The term raclette can also be a dish similar in principle to a cheese fondue, made (unsurprisingly) with raclette cheese.  This is said to have originated in the Valais canon of Switzerland when farmers took food along while moving cows from pasture to pasture.  Usually they had some cheese and some bread, and my a happy accident, a round of cheese was left by the fire, making it warm and gooey.  The farmers so enjoyed scraping the melted cheese onto their bread that this became a tradition – voila!  The dish later developed to comprise melted cheese on boiled potatoes, served with cornichons or pickled onions, and this is the way that Neal’s Yard Dairy serves it from their Borough shop.  Now, clearly, Johanna was not going to be building a fire and leaving rounds of expensive cheese lying around her suburban house (!), so it’s a good thing there’s an alternative way to enjoy your raclette at home:  the raclette grill.  You simply pop some raclette cheese, garnish of your choice (we had a lovely mushroom paste) and maybe a slice of meat (pancetta in this picture) into the adorable little raclette pans and pop them under the table-top grill.  The hardest thing is a) remembering to remove yours before it overcooks and b) taking your own pan, not somebody else’s (sorry Sarah!!).  The cheesy, melty contents of the pan are then scraped onto some potatoes and eaten with cornichons on the side.  Heaven.

 

 

After rather a lot of cheese and mulled wine, we had a little rest before moving on to coffee and cookies – hurrah!  People realyl outdid themselves this year as all the cookies were delicious.  I don’t think I got them all on film, but let’s see if I can describe them correctly:

Johanna’s mocha-choca beans drizzled with white chocolate (visible on the right of this picture);

Jenni’s chocolate rounds sandwiched with dulce de leche and rolled in coconut (visible at the very top of the first picture);

Xochitl’s Mexican wedding cookies with cranberries (visible as four white lozenges on the right in the top picture); lemon sugar cookies (dead centre in the second picture); and Christmassy ginger snaps (decorated with red Christmas trees in the top photo);

Bill’s Bakewell-style fruit mince pies with homemade fruit mince (covered in slivered almonds and visible at the top of the second picture);

Bonnie’s chocolate hazelnut cookies and fruit mince cookies (sadly, not pictured);

Laura’s ginger spice drop cookies (visible at the bottom left and right of the second picture);

*  Sarah’s double chocolate chip cookies (visible at about 10 o’clock in the top picture); and

*  my chocolate oat and sesame cookies (three visible at the bottom of the first picture) and double peanut butter cookies (visible at about 5 o’clock in the first picture).
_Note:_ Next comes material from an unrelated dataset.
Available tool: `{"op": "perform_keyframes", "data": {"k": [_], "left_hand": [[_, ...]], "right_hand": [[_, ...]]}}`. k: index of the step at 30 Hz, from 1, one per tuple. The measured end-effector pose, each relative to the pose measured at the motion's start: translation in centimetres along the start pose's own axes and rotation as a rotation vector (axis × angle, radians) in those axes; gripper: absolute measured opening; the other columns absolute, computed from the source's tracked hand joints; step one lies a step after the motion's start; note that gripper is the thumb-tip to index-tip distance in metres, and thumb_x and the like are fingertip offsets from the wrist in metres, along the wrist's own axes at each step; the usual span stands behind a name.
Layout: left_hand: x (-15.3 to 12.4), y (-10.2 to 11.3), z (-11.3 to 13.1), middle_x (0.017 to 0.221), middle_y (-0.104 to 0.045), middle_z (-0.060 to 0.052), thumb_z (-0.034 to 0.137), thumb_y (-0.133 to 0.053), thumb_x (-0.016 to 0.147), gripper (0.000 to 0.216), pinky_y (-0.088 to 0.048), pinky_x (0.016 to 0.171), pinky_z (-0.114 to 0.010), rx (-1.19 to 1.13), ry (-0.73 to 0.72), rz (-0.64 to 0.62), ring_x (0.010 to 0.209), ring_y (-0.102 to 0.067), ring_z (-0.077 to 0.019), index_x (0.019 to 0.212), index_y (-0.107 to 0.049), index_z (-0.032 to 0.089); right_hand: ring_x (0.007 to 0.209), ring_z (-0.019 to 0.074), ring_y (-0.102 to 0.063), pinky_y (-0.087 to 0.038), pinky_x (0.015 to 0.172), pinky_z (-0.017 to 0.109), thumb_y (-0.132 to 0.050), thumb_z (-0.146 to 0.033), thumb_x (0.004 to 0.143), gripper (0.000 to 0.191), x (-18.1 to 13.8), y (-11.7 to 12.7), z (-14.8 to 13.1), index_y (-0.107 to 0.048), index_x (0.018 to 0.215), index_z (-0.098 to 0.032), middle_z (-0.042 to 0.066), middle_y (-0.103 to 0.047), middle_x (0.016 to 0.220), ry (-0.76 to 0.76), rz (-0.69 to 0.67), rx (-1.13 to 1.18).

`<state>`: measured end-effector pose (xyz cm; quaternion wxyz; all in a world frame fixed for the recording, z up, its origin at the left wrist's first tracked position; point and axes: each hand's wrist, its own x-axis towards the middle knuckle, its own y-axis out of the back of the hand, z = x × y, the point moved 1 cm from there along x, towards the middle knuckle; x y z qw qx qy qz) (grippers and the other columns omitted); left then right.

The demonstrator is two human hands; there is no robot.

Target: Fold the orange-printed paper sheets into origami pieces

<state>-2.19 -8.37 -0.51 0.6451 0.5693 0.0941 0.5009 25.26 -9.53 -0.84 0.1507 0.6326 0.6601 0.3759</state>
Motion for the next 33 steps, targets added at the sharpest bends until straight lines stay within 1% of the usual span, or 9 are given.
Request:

Wow.  We quietly munched our way through A LOT of cookies that afternoon, making an effort to taste each one.  For my money (apart from my own cookies!), the favourites were Laura’s spicy ginger cookies and Xochitl’s crumbly Mexican wedding cookies, but let me assure you that I wouldn’t turn up my nose at any of these 😉  Of course the best part of the afternoon was right at the end, where we all grabbed our cookie tins and stocked up on each other’s cookies, so that the memory of a lovely afternoon could linger for days and days as we munched happily on each other’s cookies.  Now that’s  the spirit of Christmas!

For the voyeurs among you, here is a pic of all of us around the table, contemplating the mountains of cheese we are about to consume.  From left we have Johanna, Sarah, Laura, Owain, Bonnie, Xochitl and Jenni.

 

 

[And for those of you who have been wondering what is happening with the Menu for Hope III campaign, we raised… $60,000!  Thank you VERY MUCH to everybody who contributed in any way whatsoever.  That is a truly awesome total and the foodblogging community can rightly be proud of themselves.]